Chen Ming, Chen Chih-Ping, Shih Jin-Chung, Chou Hung-Chieh, Yu Chia-Li, Wang Bao-Tyan, Hsieh Chang-Yao
Department of Medical Genetics, National Taiwan University Hospital, Taipei, Taiwan.
Fetal Diagn Ther. 2005 Jul-Aug;20(4):309-15. doi: 10.1159/000085092.
To present our experience of using OK-432 in treating fetal cystic hygroma and chylothorax complicated with nonimmune hydrops fetalis.
OK-432 (Picibanil) was injected into the fetal pleural cavity or fetal cystic hygroma.
Patient 1: A 23-year-old, gravida 2, para 1, was found to have a recurrent fetal chylothorax at GA 29 weeks. Serial amnioreduction and thoracocentesis was performed at GA 31, 32, 33, and 34 weeks. Intrapleural OK-432 injection was performed twice at GA 33 and 34 weeks. Cyanosis and respiratory distress were noted immediately after birth (GA 34 weeks). The baby expired despite of aggressive neonatal resuscitation. Patient 2: A 26-year-old, gravida 2, para 1, was found to have a cystic hygroma of her fetus at GA 17 weeks. Karyotype of the cystic fluid and the amniocytes were 46, XY. Fetal ascites developed at GA 22 weeks. OK-432 injection into the tumour was performed at GA 23 weeks. Stabilization of the cystic hygroma was noted throughout the pregnancy (about 3.5 cm in diameter). Serial fetal paracentesis and/or amnioreduction were performed. Karyotype of the ascites was again 46, XY. Maternal dietary modification with medium chain triglyceride was also prescribed. Chylothorax developed and the baby was born by cesareans at GA 32 weeks. Resolution of pleural effusion, ascites, and regression of cystic hygroma were noted since the 2nd day after birth. The baby had survived beyond 4 months of age at submission.

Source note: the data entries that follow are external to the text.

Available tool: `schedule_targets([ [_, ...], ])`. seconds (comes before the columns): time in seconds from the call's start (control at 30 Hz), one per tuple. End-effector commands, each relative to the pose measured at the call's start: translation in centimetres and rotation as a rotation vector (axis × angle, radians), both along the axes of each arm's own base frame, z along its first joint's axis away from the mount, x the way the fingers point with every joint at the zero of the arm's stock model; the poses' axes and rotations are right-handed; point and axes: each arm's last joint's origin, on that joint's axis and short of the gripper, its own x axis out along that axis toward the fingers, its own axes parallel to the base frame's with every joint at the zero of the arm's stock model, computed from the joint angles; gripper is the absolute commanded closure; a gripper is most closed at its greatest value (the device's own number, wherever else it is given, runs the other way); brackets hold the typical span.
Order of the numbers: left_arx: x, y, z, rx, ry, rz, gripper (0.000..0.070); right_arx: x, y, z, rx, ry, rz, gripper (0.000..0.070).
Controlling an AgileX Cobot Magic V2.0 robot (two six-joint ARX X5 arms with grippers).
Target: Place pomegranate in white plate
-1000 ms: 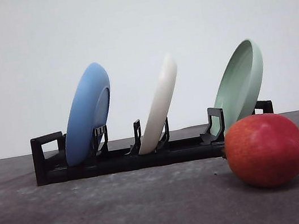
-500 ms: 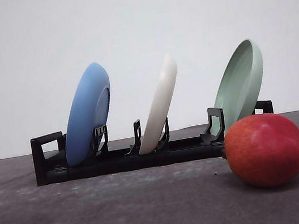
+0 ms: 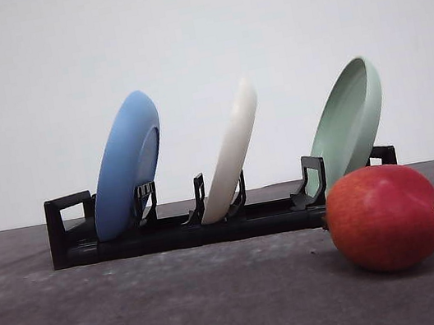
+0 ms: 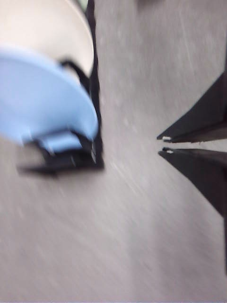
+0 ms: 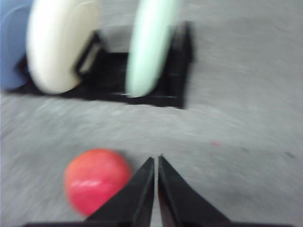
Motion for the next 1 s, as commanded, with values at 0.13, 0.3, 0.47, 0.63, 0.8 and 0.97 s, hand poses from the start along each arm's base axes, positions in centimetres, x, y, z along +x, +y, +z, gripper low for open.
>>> schedule_targets([
  [0.13, 0.6, -1.8, 1.1, 0.087, -0.057, -0.188, 0.0697, -0.3, 1.0, 0.6, -0.051, -0.058, 0.131, 0.0694],
  [0.3, 1.0, -2.8, 1.5, 0.106, -0.054, -0.262, 0.0697, -0.4, 1.2, 0.7, -0.061, -0.069, 0.158, 0.0694],
  [0.47, 1.1, -3.2, 1.6, 0.108, -0.066, -0.311, 0.0451, -0.3, 1.2, 0.8, -0.062, -0.092, 0.16, 0.0459],
  [0.63, 1.0, -3.6, 1.8, 0.099, -0.093, -0.345, 0.0266, -0.3, 1.2, 0.9, -0.06, -0.099, 0.16, 0.03],
  [0.8, 0.9, -4.4, 2.3, 0.116, -0.169, -0.442, 0.0266, -0.3, 1.2, 0.9, -0.06, -0.099, 0.161, 0.03],
  [0.97, 1.3, -5.9, 2.8, 0.135, -0.272, -0.529, 0.0266, -0.3, 1.2, 0.9, -0.059, -0.099, 0.161, 0.03],
])
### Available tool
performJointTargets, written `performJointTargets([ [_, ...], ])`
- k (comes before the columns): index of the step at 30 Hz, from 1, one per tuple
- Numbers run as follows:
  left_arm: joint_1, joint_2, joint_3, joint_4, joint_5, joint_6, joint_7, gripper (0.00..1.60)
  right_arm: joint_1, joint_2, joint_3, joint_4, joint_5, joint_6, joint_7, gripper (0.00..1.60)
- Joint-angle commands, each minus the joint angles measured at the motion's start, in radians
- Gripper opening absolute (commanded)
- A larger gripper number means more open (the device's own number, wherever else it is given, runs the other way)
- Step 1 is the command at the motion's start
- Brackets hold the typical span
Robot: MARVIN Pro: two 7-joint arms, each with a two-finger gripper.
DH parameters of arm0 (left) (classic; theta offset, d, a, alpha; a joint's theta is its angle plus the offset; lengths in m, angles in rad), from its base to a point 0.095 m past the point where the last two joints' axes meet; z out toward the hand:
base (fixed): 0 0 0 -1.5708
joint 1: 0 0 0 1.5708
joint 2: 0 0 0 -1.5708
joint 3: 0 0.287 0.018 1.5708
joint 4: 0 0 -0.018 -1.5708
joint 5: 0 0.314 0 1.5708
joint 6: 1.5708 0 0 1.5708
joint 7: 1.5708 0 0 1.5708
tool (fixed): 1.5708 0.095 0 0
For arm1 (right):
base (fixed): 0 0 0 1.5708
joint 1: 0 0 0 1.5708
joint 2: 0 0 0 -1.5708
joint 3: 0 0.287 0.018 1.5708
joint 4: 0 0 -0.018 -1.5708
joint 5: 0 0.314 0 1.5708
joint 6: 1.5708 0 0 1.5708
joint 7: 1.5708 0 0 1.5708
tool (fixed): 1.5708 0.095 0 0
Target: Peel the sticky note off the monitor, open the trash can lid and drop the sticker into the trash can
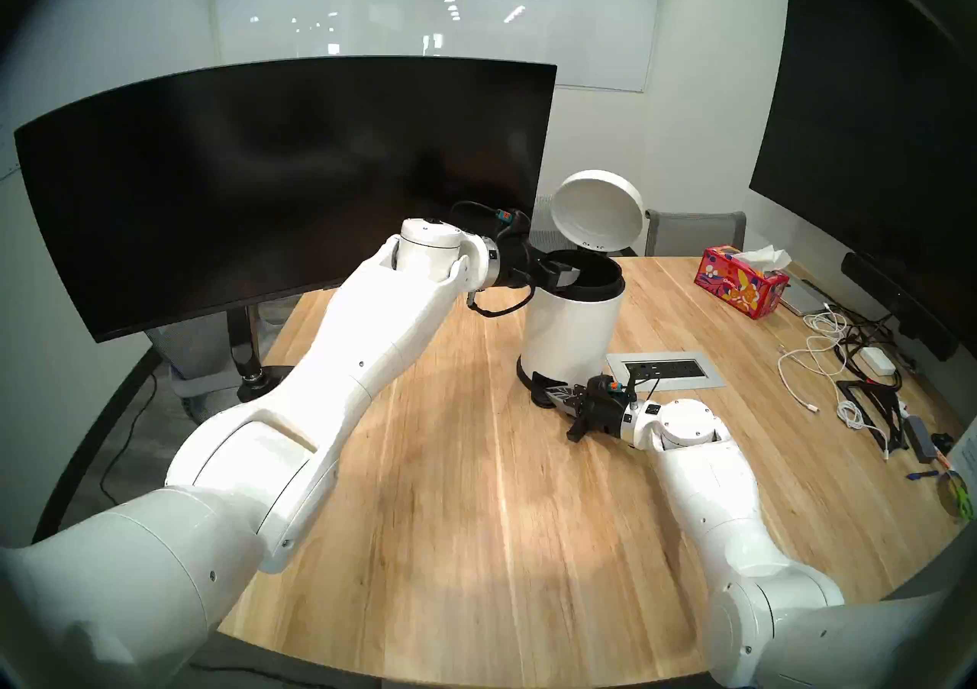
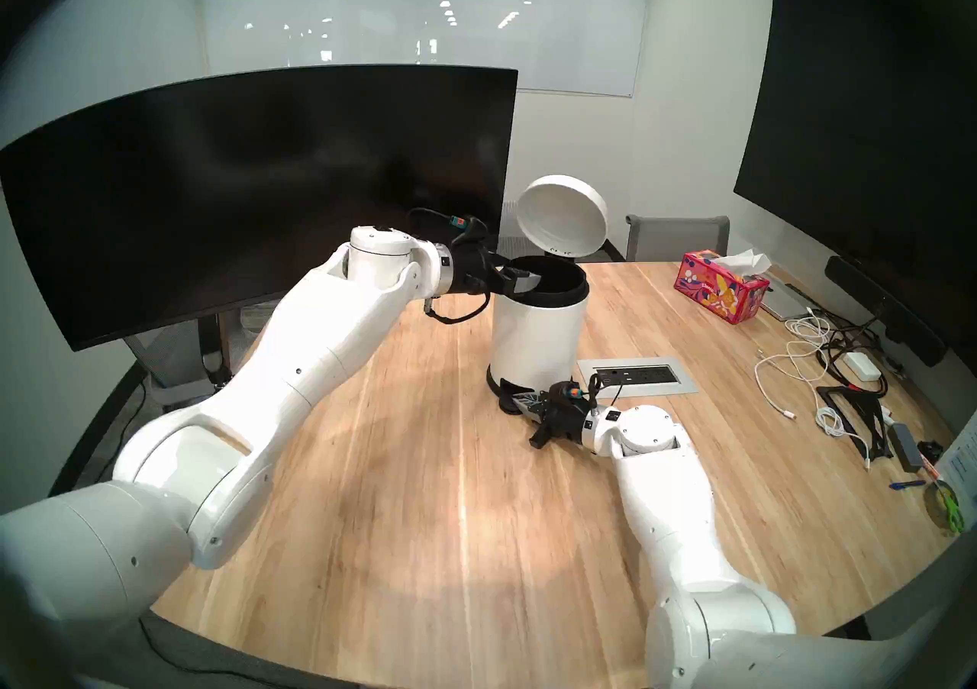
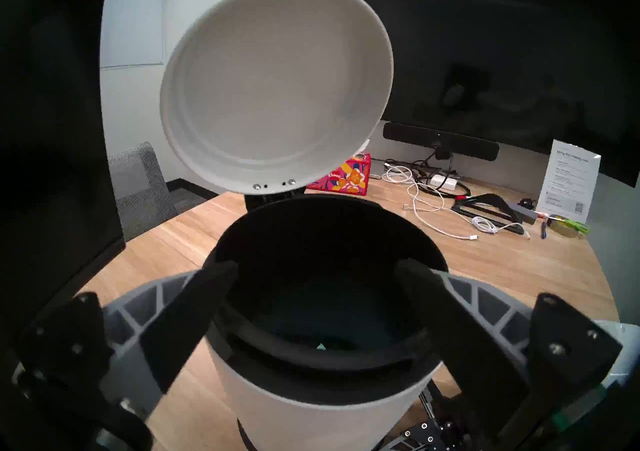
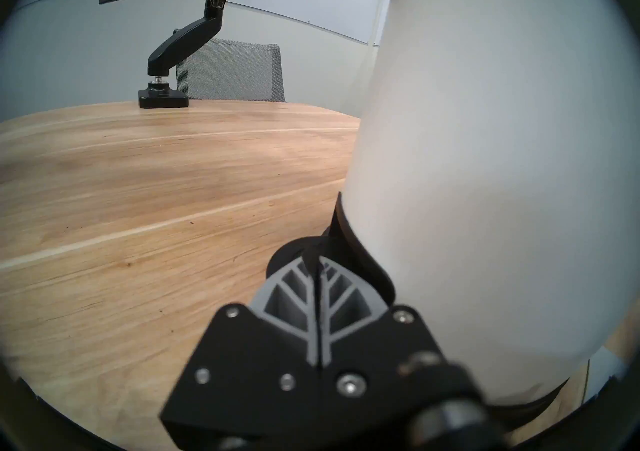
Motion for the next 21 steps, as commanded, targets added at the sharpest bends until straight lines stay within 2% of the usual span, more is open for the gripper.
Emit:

Combination of antenatal OK-432 injection, maternal dietary modification, serial thoracocentesis plus paracentesis, together with amnioreduction and tocolysis, appeared to contribute to the success of antenatal treatment. Fetal pulmonary expansion may determine the immediate neonatal survival.
介绍我们使用沙培林(OK-432)治疗胎儿囊状水瘤及合并非免疫性胎儿水肿的乳糜胸的经验。
将沙培林(皮内卡介苗)注入胎儿胸腔或胎儿囊状水瘤内。
病例1:一名23岁孕妇,孕2产1,孕29周时发现胎儿复发性乳糜胸。在孕31、32、33和34周时进行了多次羊膜腔穿刺减压和胸腔穿刺术。在孕33和34周时两次进行胸腔内注射沙培林。出生时(孕34周)即刻出现青紫和呼吸窘迫。尽管进行了积极的新生儿复苏,婴儿仍死亡。病例2:一名26岁孕妇,孕2产1,孕17周时发现胎儿有囊状水瘤。囊状水瘤液和羊膜细胞的核型为46,XY。孕22周时出现胎儿腹水。孕23周时对肿瘤进行了沙培林注射。整个孕期囊状水瘤保持稳定(直径约3.5 cm)。进行了多次胎儿腹腔穿刺和/或羊膜腔穿刺减压。腹水核型再次为46,XY。还建议孕妇食用含中链甘油三酯的食物进行饮食调整。出现乳糜胸,孕32周时行剖宫产分娩。自出生后第2天起,胸腔积液、腹水消退,囊状水瘤缩小。提交本文时该婴儿已存活超过4个月。
产前注射沙培林、孕妇饮食调整、多次胸腔穿刺加腹腔穿刺,以及羊膜腔穿刺减压和抑制宫缩,这些措施共同作用似乎有助于产前治疗的成功。胎儿肺扩张情况可能决定新生儿的即刻生存。